Week one was certainly a roller coaster of emotions for the Pittsburgh Panthers (1-1, 1-0). What started off as a good feeling after their home victory against the Florida State Seminoles, was quickly replaced by a disappointing loss to the Nicholls State Colonels (1-1). Of course it’s early in the season, so there’s definitely going to be some growing pains, and that applies to every team.
In regards to this breakdown, and hopefully future breakdowns, it serves as a way to track improvements or regression, both individually and as a team. Keep in mind for this first one that we’re talking about analyzing a two game sample, and those two games are the first two games of the season.
With that said, I am going to take a look at ball screen defense, as there were a few questions about the ball screen defense that Pitt was facing after their loss to Nicholls State. That’s likely because the Panthers haven’t been very successful running ball screens to start the year, unlike the early part of last season.
To start a lot of their possessions or after a stagnant first 10 seconds or so, a Pitt front court player will set a back screen a good 5-12 feet above the three-point line in an effort to free sophomore guards Xavier Johnson and Trey McGowens into space with plenty of runway. By setting the screen directly behind (usually), the guards can read the defense and potentially go either direction with the ball.
Johnson mixes things up by not always waiting for the screen to be set, especially if he feels the defense shows their hand too early. McGowens uses the screen more, but still lacks the handle that enables a consistent, hard first dribble towards the basket. In both cases, the screen setter is pretty much a non-option to receive a pass that far away from the basket, and the defenses they’ve faced are keen to that.
Florida State consistently defended ball screens in the first half by fighting over the screen with the help defender containing with space underneath, ignoring the roll man altogether. The Seminoles fought to force the ball handler laterally and towards the sidelines, using the sideline as a third defender
This worked quite well against McGowens as he likes to pick up his dribble as he reaches the sideline (clip 1 & clip 5 below), and doesn’t have a great feel of how to navigate into the lane without a full head of steam (clip 4). Johnson handles the pressure much better, but anytime the defense forces him to move east and west (clip 2) it’s a win. Forcing him left and into a ton of help was the next best thing, as he likes to work the ball back to his right hand (clip 3).

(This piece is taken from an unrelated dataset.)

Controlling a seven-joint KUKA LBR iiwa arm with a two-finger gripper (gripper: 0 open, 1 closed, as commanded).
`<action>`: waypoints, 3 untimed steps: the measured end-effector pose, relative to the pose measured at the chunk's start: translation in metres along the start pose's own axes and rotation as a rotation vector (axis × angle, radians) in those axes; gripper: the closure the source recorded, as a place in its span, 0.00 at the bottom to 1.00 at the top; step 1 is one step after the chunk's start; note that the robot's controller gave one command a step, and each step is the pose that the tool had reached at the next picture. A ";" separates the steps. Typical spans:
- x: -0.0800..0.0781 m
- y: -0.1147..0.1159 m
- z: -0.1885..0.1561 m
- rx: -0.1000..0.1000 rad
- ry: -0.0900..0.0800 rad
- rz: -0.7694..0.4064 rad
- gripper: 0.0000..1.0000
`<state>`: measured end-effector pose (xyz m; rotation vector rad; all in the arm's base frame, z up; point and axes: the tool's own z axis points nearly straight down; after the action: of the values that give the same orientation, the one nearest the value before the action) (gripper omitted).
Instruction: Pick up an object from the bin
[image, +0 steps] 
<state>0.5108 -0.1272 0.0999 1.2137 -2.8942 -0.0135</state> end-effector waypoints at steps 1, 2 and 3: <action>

In the second half, FSU switched a lot of ball screens, usually allowing junior guard Rayquan Evans to defend one-on-one. Switching into a 6’4” athletic guard is a luxury that not every team has.
The Colonels took Florida State’s first half plan to another level on Saturday. They trapped early (clip 1) and used the same fight over the top and contain underneath tactic throughout the game, especially against McGowens. Against Johnson they made him operate out of a telephone booth in ball screen situations, applying as much pressure from both defenders as possible (clips 2 & 3). Johnson is very good in space and uses the law of inertia when it comes to help defenders to his advantage (clip 4) if the defense isn’t disciplined; he’s more likely to make a team pay if he sees a similar situation and defensive look (clips 3 to 4).
Of course the early season ball screen issues can’t fall squarely on shoulders of the second year backcourt. Both forwards, junior Terrell Brown and graduate transfer Eric Hamilton could be a little sharper. Still, the players with the ball in their hands can make a screener look really good or awfully bad. Between Brown and Hamilton, they’ve only committed one offensive foul on screens in two games, so I am inclined to think the decisions being made before, during and after the screens are set are more the issue.
Until those issues are worked out, I’d expect every team to keep building upon what they’re seeing on film and that will start with Andy Toole and the Robert Morris Colonials (0-2) tomorrow night.